Directions:
Your task is to transcribe the data in full.

--- Input data Enclosed Below ---

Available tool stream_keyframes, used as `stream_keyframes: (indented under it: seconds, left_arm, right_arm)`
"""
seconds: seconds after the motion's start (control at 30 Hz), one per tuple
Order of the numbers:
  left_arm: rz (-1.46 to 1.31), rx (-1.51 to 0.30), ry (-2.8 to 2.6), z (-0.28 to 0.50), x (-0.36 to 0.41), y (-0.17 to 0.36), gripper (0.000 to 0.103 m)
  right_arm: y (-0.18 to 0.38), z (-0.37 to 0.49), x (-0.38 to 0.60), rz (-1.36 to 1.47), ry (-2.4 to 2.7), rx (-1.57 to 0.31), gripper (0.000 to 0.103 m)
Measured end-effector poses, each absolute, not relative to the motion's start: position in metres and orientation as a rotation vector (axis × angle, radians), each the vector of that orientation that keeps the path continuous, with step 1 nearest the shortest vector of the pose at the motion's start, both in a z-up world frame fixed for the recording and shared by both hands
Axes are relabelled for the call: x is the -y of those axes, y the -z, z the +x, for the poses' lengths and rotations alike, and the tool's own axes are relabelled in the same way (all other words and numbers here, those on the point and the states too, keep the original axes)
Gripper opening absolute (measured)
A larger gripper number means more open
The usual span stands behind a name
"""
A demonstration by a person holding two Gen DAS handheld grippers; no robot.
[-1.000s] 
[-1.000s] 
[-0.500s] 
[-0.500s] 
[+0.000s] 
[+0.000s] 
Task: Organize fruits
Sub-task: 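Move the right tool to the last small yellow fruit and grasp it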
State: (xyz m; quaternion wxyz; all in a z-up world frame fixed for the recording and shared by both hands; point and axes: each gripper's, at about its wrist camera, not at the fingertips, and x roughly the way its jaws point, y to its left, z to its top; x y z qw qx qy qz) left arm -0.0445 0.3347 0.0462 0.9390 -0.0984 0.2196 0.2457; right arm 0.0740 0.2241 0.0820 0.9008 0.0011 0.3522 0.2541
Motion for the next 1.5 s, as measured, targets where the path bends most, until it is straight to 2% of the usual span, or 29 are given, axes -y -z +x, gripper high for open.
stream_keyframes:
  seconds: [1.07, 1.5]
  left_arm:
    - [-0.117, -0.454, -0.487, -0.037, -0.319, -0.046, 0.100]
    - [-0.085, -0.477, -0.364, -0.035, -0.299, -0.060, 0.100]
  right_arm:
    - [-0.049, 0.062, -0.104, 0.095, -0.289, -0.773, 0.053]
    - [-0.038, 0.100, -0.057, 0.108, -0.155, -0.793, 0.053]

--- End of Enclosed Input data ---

Result of the exercise:
Available tool stream_keyframes, used as `stream_keyframes: (indented under it: seconds, left_arm, right_arm)`
"""
seconds: seconds after the motion's start (control at 30 Hz), one per tuple
Order of the numbers:
  left_arm: rz (-1.46 to 1.31), rx (-1.51 to 0.30), ry (-2.8 to 2.6), z (-0.28 to 0.50), x (-0.36 to 0.41), y (-0.17 to 0.36), gripper (0.000 to 0.103 m)
  right_arm: y (-0.18 to 0.38), z (-0.37 to 0.49), x (-0.38 to 0.60), rz (-1.36 to 1.47), ry (-2.4 to 2.7), rx (-1.57 to 0.31), gripper (0.000 to 0.103 m)
Measured end-effector poses, each absolute, not relative to the motion's start: position in metres and orientation as a rotation vector (axis × angle, radians), each the vector of that orientation that keeps the path continuous, with step 1 nearest the shortest vector of the pose at the motion's start, both in a z-up world frame fixed for the recording and shared by both hands
Axes are relabelled for the call: x is the -y of those axes, y the -z, z the +x, for the poses' lengths and rotations alike, and the tool's own axes are relabelled in the same way (all other words and numbers here, those on the point and the states too, keep the original axes)
Gripper opening absolute (measured)
A larger gripper number means more open
The usual span stands behind a name
"""
A demonstration by a person holding two Gen DAS handheld grippers; no robot.
[-1.000s] 
[-1.000s] 
[-0.500s] 
[-0.500s] 
[+0.000s] 
[+0.000s] 
Task: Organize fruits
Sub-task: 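Move the right tool to the last small yellow fruit and grasp it
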State: (xyz m; quaternion wxyz; all in a z-up world frame fixed for the recording and shared by both hands; point and axes: each gripper's, at about its wrist camera, not at the fingertips, and x roughly the way its jaws point, y to its left, z to its top; x y z qw qx qy qz) left arm -0.0445 0.3347 0.0462 0.9390 -0.0984 0.2196 0.2457; right arm 0.0740 0.2241 0.0820 0.9008 0.0011 0.3522 0.2541
Motion for the next 1.5 s, as measured, targets where the path bends most, until it is straight to 2% of the usual span, or 29 are given, axes -y -z +x, gripper high for open.
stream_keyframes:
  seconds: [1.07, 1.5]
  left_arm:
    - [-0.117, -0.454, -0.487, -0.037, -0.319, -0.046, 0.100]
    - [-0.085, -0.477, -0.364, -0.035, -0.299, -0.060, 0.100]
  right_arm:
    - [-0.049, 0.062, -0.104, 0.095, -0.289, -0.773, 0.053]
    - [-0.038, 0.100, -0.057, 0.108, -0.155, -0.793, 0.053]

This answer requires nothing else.